Brings back memories of testing control valves with the Fisher Flowscanner. The graphs look just like a double acting piston actuator.

Interesting good to see you showing precise data - Its charging and discharging into the "heals" ( the part of the graph that starts to rise or fall sharply ) that prematurely shortens the life of the pack - years ago I read from Battery Doctor the first 3 charges on my new pack I let the cells go as high as 3.6 but after that it was the 5th, 10th and 50th then ever 50 or 3 months - at all other times I charge to 3.4v and discharge to 3v - it seemed to make sense

I also have a mitor yacht I spends 4-5 months at a time on in the Bahamas and Florida. Mostly when I am at anchor, I set the charge controller to 14 volts, or 3.5 volts per cell and absorbtion time to 6 hours. I use about 10-20% per night depending on how much cooking we do out of the 1500 amp bank. One night I did turn on the front AC for better sleeping and woke up at 25%. This ks not normal though as it takes several days to get the batteries back up. My large bank is also there because I can be 3-5 days of little sunshine. When charging we'll, it ussually supplies 50-70 amps for a large portion of the day amounting from 2-7 kw a day from solar. When I move locations, the engines will supply about 200 amps more for 1-8 hours depending on the trip. These have vehicle alternators that I have changed the regulators in to stop at 14.0volts instead of the 14.3 volts they shipped with and with temperature compensation to not kill the prematurely. When I am at dock not using the batteries, I change to 13.5 volts, 3.25 per cell just keeping them on standby. This is where I let them remain until I am under way again, sometimes a month later. I could not tell you how this affects my batteries, but it is what makes me comfortable after watching your and other videos. Thanks for all the good work.

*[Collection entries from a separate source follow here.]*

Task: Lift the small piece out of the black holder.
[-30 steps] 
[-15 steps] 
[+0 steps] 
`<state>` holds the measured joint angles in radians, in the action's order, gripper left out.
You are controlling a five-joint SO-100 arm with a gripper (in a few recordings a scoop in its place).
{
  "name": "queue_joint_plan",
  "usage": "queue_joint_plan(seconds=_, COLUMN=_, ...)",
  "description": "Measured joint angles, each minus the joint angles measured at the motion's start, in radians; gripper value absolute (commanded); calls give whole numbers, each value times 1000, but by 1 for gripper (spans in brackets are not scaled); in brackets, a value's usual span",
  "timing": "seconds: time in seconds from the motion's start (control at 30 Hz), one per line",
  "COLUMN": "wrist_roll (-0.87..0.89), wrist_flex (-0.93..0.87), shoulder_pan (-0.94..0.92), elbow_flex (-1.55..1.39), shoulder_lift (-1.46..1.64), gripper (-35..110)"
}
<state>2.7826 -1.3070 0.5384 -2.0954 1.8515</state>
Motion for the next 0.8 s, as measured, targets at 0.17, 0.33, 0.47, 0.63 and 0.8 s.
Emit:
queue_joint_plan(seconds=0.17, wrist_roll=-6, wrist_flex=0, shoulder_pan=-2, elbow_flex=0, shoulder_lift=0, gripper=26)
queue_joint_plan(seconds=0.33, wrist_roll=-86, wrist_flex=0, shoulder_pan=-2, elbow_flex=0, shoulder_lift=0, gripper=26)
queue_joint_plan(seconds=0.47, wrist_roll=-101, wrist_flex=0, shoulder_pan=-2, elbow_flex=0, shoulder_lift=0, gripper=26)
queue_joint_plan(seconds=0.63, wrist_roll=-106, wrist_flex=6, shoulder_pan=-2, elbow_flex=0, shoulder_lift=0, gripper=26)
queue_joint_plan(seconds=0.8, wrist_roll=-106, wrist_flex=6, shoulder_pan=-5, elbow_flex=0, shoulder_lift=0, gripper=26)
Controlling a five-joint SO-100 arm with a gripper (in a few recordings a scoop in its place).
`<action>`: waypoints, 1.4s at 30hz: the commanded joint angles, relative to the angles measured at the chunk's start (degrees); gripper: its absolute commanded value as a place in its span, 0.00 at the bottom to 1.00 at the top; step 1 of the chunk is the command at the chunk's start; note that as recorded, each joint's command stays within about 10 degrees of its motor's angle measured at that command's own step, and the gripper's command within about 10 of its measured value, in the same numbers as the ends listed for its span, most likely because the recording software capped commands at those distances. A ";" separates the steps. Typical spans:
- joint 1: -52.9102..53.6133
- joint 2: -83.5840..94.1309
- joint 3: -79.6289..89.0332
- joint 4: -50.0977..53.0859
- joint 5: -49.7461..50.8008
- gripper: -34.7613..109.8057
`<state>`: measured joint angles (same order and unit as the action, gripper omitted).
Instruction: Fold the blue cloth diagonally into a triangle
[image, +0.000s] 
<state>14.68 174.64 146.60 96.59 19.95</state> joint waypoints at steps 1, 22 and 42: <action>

On mine, I use absorption a couple of times a year to make sure that all of my cells are above the flat charge curve, i.e. top balanced equally. I change my Batrium BMS settings and I push all of my cells up to about 3.6v and set the BMS to discharge any cells (@1.7amps) that hit 3.6v before any of the rest. By doing this “maintenance” a couple times a year, I am making sure mine are staying top balanced regularly without having to disassemble the pack. If I were to discharge to 2.5v, I would have a handful of Ah beyond the rated capacity. So on a normal day, I get 100% capacity without having to actually go much below about 2.7v or so. I love it! But I rarely get below 20-25% anyways. Unless I’m doing a capacity test. 😀

Andy that's brilliant!!! I came so close to buying one of those testers, but you've just done the exact tests I wanted to see (basically what was discussed a couple of months ago). Excellent results too, it's very clear to see the effects. Huge thanks! I had already decided that during summer, when I can normally reach full charge before midday, I will have a lower charge voltage. And during winter, I will bump that up to push in as much charge as possible while I have the short charge events here in Melbourne. So this confirms the hypothesis. Nice work!

A long desired question answered. Love seeing real time testing. Thanks

This is very clear explained by you. I generosity in information is endless.

You save us all a lot of time and energy!!! Thank you!

Awesome video as always. That's put so many questions to bed. Thank you!

Hi Andy, once again, a great deal of testing to answer a very important question on how to best to charge a cell, It’s clear that different environments determine what your configuration will be. Cell chemistry and application very useful many thanks for a very informative and detailed test, Awesome.🙏

Excellent videos Andy and very helpful to me as I live in an RV and off grid so there's no possibility of testing or taking something to the lab bench. Just got my 4s pack together and it's great to get a reasoned and evidence based approach that provides different perspectives and usages and how you would change the charge profile to meet them. A lot more useful and informative than just being given a number. Thank you!

Nice, I am doing the same thing, but with an Eve 280AH cell at 40 amps. Yes, it takes a while.

Thank you for the weekend spent doing this charge to 3.4 vs. 3.5. Very enlightening. I will be expanding my absorption at a lower voltage and watch my string. I think 3.4 is easier on the Anode (OR was it cathode) and will make my cells last longer w/ no loss of capacity. Very well done!

The same question about absorption and capacity. Thank you for this video!!

Hi Andy, thanks for the detailed testing. I really enjoy your videos and learn so much. Keep up the great work!

Brilliant Andy, thanks so much for your groundwork. This Taswegian will shout you a beer for you efforts :-)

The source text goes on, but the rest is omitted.